GOAL OF THE EXERCISE
When you reach the line containing "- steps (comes" in the entries below, begin reproducing lines exactly, and stop once the line containing "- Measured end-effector" is done.

EXERCISE INPUTS below:

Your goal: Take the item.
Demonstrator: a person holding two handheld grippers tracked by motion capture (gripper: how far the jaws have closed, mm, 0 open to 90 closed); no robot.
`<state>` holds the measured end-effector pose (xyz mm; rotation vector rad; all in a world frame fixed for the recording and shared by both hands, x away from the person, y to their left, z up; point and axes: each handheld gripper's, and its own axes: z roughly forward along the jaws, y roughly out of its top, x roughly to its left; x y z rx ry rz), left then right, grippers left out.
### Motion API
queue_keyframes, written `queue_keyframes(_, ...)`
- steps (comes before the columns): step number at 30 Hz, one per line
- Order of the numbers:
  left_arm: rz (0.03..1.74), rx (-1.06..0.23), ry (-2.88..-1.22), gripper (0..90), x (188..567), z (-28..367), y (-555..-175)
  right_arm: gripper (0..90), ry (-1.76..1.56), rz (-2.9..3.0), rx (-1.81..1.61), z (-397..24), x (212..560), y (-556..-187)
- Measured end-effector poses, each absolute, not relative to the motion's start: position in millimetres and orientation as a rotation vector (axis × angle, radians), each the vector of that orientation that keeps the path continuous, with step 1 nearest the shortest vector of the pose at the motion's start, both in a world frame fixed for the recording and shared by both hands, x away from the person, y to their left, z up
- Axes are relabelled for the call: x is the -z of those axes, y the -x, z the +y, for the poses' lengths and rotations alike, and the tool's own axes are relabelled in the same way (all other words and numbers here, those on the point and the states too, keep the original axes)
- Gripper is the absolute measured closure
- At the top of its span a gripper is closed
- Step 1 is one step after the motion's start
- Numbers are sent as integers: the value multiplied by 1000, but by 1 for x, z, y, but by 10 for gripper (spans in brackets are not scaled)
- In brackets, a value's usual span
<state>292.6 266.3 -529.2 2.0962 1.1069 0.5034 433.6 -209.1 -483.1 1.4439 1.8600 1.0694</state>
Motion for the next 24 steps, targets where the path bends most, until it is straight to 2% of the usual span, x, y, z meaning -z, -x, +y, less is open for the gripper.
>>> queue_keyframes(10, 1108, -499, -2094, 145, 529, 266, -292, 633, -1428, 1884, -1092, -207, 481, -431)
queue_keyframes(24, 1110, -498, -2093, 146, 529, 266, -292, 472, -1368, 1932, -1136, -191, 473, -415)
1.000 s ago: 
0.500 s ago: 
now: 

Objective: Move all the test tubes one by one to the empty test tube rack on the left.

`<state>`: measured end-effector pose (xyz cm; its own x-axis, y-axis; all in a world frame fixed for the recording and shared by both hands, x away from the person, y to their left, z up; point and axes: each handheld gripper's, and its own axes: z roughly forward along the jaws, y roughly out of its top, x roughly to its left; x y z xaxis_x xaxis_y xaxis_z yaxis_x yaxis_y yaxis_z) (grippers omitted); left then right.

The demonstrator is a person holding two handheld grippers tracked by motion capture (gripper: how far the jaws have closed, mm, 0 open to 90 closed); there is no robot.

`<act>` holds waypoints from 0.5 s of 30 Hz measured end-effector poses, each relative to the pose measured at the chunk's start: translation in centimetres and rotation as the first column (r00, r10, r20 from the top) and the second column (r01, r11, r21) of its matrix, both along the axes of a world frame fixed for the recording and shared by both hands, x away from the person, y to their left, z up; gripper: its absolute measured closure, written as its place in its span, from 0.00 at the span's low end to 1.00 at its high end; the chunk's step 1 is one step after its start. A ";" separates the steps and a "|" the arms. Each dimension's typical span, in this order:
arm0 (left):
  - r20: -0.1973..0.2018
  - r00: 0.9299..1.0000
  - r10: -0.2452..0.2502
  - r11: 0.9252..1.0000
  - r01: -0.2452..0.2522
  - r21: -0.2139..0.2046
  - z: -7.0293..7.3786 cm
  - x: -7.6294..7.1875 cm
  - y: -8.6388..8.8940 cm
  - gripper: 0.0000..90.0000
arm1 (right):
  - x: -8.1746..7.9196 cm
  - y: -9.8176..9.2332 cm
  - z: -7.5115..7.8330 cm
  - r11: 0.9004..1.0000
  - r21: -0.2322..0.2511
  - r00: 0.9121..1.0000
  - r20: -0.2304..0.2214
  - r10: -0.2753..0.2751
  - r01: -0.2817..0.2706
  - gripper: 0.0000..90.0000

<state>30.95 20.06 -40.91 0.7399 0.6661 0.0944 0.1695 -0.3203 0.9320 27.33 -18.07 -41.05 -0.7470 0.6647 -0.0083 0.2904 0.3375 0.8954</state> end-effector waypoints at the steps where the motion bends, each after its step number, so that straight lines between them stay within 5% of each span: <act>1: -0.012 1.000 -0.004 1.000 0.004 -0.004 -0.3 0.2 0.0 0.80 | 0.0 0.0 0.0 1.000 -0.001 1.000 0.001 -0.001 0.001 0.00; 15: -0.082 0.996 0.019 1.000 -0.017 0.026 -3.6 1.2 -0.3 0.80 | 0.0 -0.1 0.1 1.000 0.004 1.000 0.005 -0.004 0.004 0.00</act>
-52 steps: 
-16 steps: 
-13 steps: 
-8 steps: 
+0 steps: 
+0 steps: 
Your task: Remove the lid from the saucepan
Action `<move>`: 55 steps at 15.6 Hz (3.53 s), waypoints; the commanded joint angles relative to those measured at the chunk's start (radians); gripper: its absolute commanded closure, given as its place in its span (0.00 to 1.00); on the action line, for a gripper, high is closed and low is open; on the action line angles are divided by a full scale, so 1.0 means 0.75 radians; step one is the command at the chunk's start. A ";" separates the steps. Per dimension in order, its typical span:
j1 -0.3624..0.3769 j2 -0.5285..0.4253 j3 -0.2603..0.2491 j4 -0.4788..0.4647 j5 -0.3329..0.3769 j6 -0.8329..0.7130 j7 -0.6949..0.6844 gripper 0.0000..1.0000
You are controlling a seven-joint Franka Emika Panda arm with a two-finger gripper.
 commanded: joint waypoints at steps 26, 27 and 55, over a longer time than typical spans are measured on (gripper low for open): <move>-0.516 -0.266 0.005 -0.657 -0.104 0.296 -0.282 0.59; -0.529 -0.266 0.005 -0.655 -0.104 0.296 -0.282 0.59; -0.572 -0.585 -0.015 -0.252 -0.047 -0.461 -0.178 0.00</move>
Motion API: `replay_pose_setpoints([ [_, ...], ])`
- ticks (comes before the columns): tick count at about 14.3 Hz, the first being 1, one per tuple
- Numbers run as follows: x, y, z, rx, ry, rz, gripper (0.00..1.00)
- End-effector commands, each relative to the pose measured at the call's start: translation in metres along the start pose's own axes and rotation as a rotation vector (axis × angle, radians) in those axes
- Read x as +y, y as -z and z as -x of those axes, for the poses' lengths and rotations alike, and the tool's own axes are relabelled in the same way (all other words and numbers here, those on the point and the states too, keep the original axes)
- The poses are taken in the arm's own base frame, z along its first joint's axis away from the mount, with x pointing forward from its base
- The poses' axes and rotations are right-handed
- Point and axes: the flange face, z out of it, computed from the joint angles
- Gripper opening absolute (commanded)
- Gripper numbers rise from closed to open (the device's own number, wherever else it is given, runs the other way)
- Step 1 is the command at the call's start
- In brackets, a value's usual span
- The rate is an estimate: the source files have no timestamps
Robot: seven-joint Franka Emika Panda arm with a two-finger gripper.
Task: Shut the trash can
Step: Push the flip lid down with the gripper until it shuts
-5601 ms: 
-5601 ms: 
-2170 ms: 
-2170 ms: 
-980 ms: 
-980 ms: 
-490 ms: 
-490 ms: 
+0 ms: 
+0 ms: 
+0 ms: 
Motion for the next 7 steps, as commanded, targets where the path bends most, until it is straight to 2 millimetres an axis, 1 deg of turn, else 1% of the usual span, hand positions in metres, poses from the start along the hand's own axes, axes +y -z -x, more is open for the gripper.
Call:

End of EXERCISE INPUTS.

REPLY
- steps (comes before the columns): step number at 30 Hz, one per line
- Order of the numbers:
  left_arm: rz (0.03..1.74), rx (-1.06..0.23), ry (-2.88..-1.22), gripper (0..90), x (188..567), z (-28..367), y (-555..-175)
  right_arm: gripper (0..90), ry (-1.76..1.56), rz (-2.9..3.0), rx (-1.81..1.61), z (-397..24), x (212..560), y (-556..-187)
- Measured end-effector poses, each absolute, not relative to the motion's start: position in millimetres and orientation as a rotation vector (axis × angle, radians), each the vector of that orientation that keeps the path continuous, with step 1 nearest the shortest vector of the pose at the motion's start, both in a world frame fixed for the recording and shared by both hands, x away from the person, y to their left, z up

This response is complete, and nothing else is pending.